Records to process =
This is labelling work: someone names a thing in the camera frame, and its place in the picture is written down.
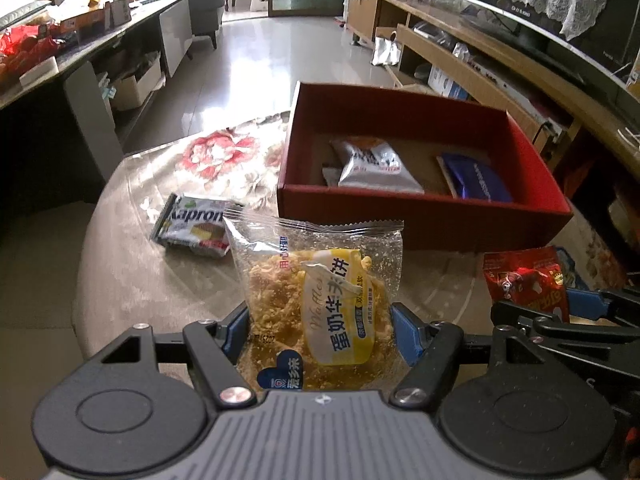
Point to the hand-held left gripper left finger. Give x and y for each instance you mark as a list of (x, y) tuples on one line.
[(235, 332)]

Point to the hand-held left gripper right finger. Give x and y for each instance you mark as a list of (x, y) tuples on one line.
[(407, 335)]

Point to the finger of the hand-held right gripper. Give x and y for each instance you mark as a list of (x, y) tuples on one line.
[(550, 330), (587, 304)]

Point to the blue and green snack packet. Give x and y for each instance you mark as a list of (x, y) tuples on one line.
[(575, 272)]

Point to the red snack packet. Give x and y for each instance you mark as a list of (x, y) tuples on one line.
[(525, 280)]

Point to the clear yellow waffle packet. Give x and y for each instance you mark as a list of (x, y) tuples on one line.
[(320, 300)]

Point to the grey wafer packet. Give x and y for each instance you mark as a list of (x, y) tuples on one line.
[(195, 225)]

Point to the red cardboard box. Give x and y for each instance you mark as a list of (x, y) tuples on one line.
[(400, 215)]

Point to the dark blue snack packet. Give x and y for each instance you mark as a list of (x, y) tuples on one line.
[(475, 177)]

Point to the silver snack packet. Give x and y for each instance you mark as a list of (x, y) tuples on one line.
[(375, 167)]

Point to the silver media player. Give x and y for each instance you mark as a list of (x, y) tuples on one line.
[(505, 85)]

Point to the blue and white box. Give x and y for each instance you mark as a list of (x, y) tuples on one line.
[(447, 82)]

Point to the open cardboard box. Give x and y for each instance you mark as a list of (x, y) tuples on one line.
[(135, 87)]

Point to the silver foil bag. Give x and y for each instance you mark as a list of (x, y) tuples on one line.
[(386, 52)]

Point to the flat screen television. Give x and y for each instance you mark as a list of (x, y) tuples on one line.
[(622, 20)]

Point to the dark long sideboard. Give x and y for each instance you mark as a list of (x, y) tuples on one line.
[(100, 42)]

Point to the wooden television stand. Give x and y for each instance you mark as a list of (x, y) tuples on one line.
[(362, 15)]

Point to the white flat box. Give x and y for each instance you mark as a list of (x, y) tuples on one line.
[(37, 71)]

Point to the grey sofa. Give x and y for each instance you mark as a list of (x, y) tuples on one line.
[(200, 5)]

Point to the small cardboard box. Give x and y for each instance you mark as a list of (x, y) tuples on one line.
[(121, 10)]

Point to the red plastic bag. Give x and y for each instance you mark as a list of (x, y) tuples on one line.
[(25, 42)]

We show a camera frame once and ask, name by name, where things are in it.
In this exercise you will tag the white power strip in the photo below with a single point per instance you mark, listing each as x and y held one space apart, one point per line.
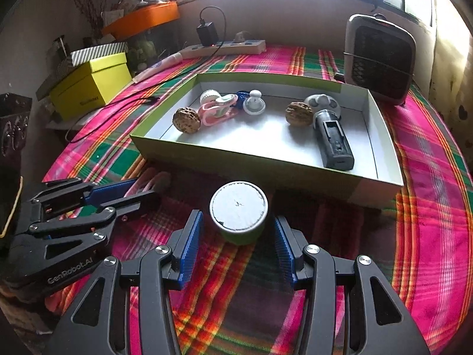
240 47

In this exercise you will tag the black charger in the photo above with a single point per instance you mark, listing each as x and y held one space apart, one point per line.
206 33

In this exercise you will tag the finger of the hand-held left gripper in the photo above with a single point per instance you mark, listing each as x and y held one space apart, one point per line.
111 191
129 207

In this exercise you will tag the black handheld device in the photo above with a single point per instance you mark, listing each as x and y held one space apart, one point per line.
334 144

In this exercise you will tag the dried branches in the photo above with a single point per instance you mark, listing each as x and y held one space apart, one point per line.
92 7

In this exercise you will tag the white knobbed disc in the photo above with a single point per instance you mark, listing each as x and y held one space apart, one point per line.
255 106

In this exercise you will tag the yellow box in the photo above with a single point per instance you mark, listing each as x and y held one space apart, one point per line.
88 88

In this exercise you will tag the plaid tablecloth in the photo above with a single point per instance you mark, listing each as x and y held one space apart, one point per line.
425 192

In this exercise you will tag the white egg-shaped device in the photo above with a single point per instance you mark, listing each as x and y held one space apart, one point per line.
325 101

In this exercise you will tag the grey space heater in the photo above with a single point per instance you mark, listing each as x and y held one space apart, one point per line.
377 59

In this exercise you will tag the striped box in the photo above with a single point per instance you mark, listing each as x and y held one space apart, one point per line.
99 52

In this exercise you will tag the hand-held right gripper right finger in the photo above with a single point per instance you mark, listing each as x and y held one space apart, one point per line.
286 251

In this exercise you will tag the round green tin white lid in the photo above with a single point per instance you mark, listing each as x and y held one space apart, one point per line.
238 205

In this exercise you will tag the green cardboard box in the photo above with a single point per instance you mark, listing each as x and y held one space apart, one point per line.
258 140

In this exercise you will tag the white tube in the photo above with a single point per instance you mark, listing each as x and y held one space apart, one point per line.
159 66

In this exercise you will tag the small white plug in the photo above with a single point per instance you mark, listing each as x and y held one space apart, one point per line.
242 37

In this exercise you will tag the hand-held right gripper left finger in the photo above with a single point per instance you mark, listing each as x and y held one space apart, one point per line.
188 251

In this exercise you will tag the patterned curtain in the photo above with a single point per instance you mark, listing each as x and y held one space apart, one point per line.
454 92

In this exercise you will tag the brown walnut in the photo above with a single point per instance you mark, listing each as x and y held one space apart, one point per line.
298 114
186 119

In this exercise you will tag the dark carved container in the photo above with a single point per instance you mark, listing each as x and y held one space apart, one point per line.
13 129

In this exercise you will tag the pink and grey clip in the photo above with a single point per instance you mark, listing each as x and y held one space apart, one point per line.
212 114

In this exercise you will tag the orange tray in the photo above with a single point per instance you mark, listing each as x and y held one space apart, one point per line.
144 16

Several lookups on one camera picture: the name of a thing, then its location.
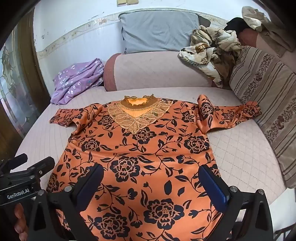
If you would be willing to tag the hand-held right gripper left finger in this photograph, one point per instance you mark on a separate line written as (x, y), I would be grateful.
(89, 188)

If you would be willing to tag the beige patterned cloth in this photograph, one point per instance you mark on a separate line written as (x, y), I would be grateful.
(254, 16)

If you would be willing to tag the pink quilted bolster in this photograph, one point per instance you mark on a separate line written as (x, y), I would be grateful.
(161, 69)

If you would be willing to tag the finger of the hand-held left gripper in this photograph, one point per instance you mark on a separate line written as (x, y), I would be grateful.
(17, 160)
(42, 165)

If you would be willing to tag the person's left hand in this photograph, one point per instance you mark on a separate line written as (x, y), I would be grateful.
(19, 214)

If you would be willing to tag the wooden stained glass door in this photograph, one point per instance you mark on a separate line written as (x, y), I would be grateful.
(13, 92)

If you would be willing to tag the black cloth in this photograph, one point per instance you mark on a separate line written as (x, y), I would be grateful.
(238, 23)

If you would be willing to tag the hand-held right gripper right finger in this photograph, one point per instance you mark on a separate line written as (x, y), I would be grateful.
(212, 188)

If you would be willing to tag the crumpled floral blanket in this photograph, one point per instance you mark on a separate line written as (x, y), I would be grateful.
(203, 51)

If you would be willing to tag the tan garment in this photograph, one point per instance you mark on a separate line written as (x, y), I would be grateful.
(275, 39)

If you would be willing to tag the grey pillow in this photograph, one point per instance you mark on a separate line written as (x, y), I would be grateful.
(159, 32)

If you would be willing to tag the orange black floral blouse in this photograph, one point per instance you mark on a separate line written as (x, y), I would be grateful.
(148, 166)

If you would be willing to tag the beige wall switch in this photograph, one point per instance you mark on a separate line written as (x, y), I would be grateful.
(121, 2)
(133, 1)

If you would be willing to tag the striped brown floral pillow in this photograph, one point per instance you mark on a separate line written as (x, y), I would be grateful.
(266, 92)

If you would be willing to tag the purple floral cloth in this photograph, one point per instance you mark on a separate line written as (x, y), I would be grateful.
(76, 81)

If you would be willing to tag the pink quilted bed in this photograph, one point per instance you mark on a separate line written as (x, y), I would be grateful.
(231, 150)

Task goal =
Where pictures appear in the records, leave them out; output everything else exactly.

Written answer =
This is labelling work: someone names a thing in the camera frame, and its place in the picture is written down.
Point to the hand-held left gripper left finger. Give x and y for each instance you mark as a list of (x, y) tuples on one line.
[(235, 332)]

Point to the hand-held left gripper right finger. Give x and y for each instance you mark as a list of (x, y) tuples on one line.
[(407, 335)]

Point to the finger of the hand-held right gripper. Give x and y for each instance you mark as a list of (x, y) tuples on one line.
[(550, 330), (587, 304)]

Point to the blue and green snack packet. Give x and y for each instance you mark as a list of (x, y) tuples on one line.
[(575, 272)]

Point to the red snack packet. Give x and y for each instance you mark as a list of (x, y) tuples on one line.
[(525, 280)]

Point to the clear yellow waffle packet. Give x and y for each instance you mark as a list of (x, y) tuples on one line.
[(320, 300)]

Point to the grey wafer packet. Give x and y for each instance you mark as a list of (x, y) tuples on one line.
[(195, 225)]

Point to the red cardboard box. Give x and y for each instance you mark as a list of (x, y) tuples on one line.
[(400, 215)]

Point to the dark blue snack packet. Give x and y for each instance you mark as a list of (x, y) tuples on one line.
[(475, 177)]

Point to the silver snack packet. Give x and y for each instance you mark as a list of (x, y) tuples on one line.
[(375, 167)]

Point to the silver media player. Give x and y for each instance you mark as a list of (x, y) tuples on one line.
[(505, 85)]

Point to the blue and white box. Give x and y for each instance you mark as a list of (x, y) tuples on one line.
[(447, 82)]

Point to the open cardboard box. Give x and y for each instance you mark as a list of (x, y) tuples on one line.
[(135, 87)]

Point to the silver foil bag. Give x and y for each instance you mark as a list of (x, y) tuples on one line.
[(386, 52)]

Point to the flat screen television. Give x and y for each instance you mark as a list of (x, y) tuples on one line.
[(622, 20)]

Point to the dark long sideboard. Give x and y for each instance you mark as a list of (x, y) tuples on one line.
[(100, 42)]

Point to the wooden television stand. Give x and y for each instance you mark as a list of (x, y) tuples on one line.
[(362, 15)]

Point to the white flat box. Give x and y for each instance you mark as a list of (x, y) tuples on one line.
[(37, 71)]

Point to the grey sofa. Give x and y for each instance you mark as a list of (x, y) tuples on one line.
[(200, 5)]

Point to the small cardboard box. Give x and y for each instance you mark as a list of (x, y) tuples on one line.
[(121, 10)]

Point to the red plastic bag. Give x and y for each instance you mark as a list of (x, y) tuples on one line.
[(25, 42)]

We show a camera frame once and ask, name by name, where things are in it.
In this exercise you will tag the white power strip in the photo below with a single point per instance you mark, listing each as x and y held one space apart, one point per line.
240 47

In this exercise you will tag the black charger in the photo above with a single point per instance you mark, listing each as x and y held one space apart, one point per line.
206 33

In this exercise you will tag the finger of the hand-held left gripper in the photo above with a single point per instance you mark, listing each as x and y held one space apart, one point per line.
111 191
129 207

In this exercise you will tag the black handheld device in the photo above with a single point per instance you mark, listing each as x and y held one space apart, one point per line.
334 144

In this exercise you will tag the dried branches in the photo above with a single point per instance you mark, listing each as x and y held one space apart, one point per line.
92 7

In this exercise you will tag the white knobbed disc in the photo above with a single point per instance you mark, listing each as x and y held one space apart, one point per line.
255 106

In this exercise you will tag the yellow box in the photo above with a single point per instance you mark, listing each as x and y held one space apart, one point per line.
88 88

In this exercise you will tag the plaid tablecloth in the photo above with a single point per instance you mark, listing each as x and y held one space apart, one point per line.
425 192

In this exercise you will tag the white egg-shaped device in the photo above with a single point per instance you mark, listing each as x and y held one space apart, one point per line.
325 101

In this exercise you will tag the grey space heater in the photo above with a single point per instance you mark, listing each as x and y held one space apart, one point per line.
377 59

In this exercise you will tag the striped box in the photo above with a single point per instance you mark, listing each as x and y held one space apart, one point per line.
99 52

In this exercise you will tag the hand-held right gripper right finger in the photo above with a single point per instance you mark, listing each as x and y held one space apart, one point per line.
286 251

In this exercise you will tag the round green tin white lid in the photo above with a single point per instance you mark, listing each as x and y held one space apart, one point per line.
238 205

In this exercise you will tag the green cardboard box in the photo above with a single point per instance you mark, listing each as x and y held one space apart, one point per line.
258 140

In this exercise you will tag the white tube in the photo above with a single point per instance you mark, listing each as x and y held one space apart, one point per line.
159 66

In this exercise you will tag the small white plug in the photo above with a single point per instance you mark, listing each as x and y held one space apart, one point per line.
242 37

In this exercise you will tag the hand-held right gripper left finger in the photo above with a single point per instance you mark, listing each as x and y held one space apart, one point per line.
188 251

In this exercise you will tag the patterned curtain in the photo above with a single point per instance you mark, listing each as x and y held one space apart, one point per line.
454 92

In this exercise you will tag the brown walnut in the photo above with a single point per instance you mark, listing each as x and y held one space apart, one point per line.
298 114
186 119

In this exercise you will tag the dark carved container in the photo above with a single point per instance you mark, listing each as x and y held one space apart, one point per line.
13 129

In this exercise you will tag the pink and grey clip in the photo above with a single point per instance you mark, listing each as x and y held one space apart, one point per line.
212 114

In this exercise you will tag the orange tray in the photo above with a single point per instance you mark, listing each as x and y held one space apart, one point per line.
144 16

Several lookups on one camera picture: the name of a thing, then its location.
If you would be willing to tag the hand-held right gripper left finger in this photograph, one point per instance you mark on a separate line written as (x, y), I would be grateful.
(89, 188)

If you would be willing to tag the beige patterned cloth in this photograph, one point per instance you mark on a separate line written as (x, y), I would be grateful.
(254, 16)

If you would be willing to tag the pink quilted bolster in this photograph, one point per instance you mark on a separate line written as (x, y), I would be grateful.
(161, 69)

If you would be willing to tag the finger of the hand-held left gripper in this photograph, one point per instance you mark on a separate line written as (x, y), I would be grateful.
(17, 160)
(42, 165)

If you would be willing to tag the person's left hand in this photograph, one point per instance you mark on a separate line written as (x, y), I would be grateful.
(19, 214)

If you would be willing to tag the wooden stained glass door in this photograph, one point per instance you mark on a separate line written as (x, y), I would be grateful.
(13, 92)

If you would be willing to tag the black cloth in this photograph, one point per instance you mark on a separate line written as (x, y), I would be grateful.
(238, 23)

If you would be willing to tag the hand-held right gripper right finger in this photograph, one point per instance you mark on a separate line written as (x, y), I would be grateful.
(212, 188)

If you would be willing to tag the crumpled floral blanket in this photograph, one point per instance you mark on a separate line written as (x, y), I would be grateful.
(203, 51)

If you would be willing to tag the tan garment in this photograph, one point per instance you mark on a separate line written as (x, y), I would be grateful.
(275, 39)

If you would be willing to tag the grey pillow in this photograph, one point per instance you mark on a separate line written as (x, y), I would be grateful.
(159, 32)

If you would be willing to tag the orange black floral blouse in this photograph, one point per instance you mark on a separate line written as (x, y), I would be grateful.
(148, 166)

If you would be willing to tag the beige wall switch in this photograph, one point per instance you mark on a separate line written as (x, y), I would be grateful.
(121, 2)
(133, 1)

If you would be willing to tag the striped brown floral pillow in this photograph, one point per instance you mark on a separate line written as (x, y), I would be grateful.
(266, 92)

If you would be willing to tag the purple floral cloth in this photograph, one point per instance you mark on a separate line written as (x, y), I would be grateful.
(76, 81)

If you would be willing to tag the pink quilted bed in this photograph, one point per instance you mark on a separate line written as (x, y), I would be grateful.
(231, 150)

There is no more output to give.